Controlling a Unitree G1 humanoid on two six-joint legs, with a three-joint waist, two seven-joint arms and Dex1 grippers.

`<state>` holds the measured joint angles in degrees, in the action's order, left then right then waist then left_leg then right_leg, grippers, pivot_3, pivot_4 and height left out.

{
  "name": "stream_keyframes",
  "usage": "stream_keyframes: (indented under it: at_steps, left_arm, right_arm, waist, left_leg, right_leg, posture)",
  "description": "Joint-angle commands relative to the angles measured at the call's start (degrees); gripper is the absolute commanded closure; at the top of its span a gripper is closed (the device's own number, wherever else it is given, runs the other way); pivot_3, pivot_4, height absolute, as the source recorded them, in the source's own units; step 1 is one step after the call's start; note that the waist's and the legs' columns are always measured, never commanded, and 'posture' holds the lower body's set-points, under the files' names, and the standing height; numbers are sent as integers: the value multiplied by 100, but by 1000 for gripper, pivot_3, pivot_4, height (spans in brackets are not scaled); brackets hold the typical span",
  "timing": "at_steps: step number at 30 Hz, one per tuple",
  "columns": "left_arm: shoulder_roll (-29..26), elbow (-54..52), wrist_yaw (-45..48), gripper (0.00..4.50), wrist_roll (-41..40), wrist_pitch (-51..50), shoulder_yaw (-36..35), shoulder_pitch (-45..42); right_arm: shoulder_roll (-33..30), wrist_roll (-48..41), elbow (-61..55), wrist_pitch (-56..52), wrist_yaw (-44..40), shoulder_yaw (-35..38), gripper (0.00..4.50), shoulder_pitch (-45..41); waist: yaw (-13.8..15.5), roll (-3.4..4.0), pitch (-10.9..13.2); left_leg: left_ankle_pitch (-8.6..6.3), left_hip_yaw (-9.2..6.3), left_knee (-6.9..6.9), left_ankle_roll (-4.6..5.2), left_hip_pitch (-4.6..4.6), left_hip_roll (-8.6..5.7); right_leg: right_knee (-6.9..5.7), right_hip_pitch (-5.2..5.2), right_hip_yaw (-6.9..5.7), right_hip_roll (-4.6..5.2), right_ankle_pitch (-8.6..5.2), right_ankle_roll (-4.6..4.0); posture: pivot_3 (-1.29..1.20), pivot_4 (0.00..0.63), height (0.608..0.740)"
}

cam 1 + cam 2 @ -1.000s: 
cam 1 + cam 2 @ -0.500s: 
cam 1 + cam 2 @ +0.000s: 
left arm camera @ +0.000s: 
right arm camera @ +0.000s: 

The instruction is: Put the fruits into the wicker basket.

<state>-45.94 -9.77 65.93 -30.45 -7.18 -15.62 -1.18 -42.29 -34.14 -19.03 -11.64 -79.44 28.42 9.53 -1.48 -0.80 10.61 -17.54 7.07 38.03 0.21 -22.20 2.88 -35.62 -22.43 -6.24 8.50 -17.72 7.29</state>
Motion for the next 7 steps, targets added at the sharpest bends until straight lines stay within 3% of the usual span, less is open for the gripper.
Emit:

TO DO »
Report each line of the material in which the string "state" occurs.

ANSWER AREA »
`<state>` holds the measured joint angles in degrees, in the action's order, left then right then waist then left_leg then right_leg, grippers, pivot_3, pivot_4 and height left out.
<state>-45.94 -9.77 65.93 -30.45 -7.18 -15.62 -1.18 -42.29 -34.14 -19.03 -11.64 -79.44 28.42 9.53 -1.48 -0.80 10.61 -17.54 7.07 38.03 0.21 -22.20 2.88 -35.62 -22.43 -6.24 8.50 -17.72 7.29</state>

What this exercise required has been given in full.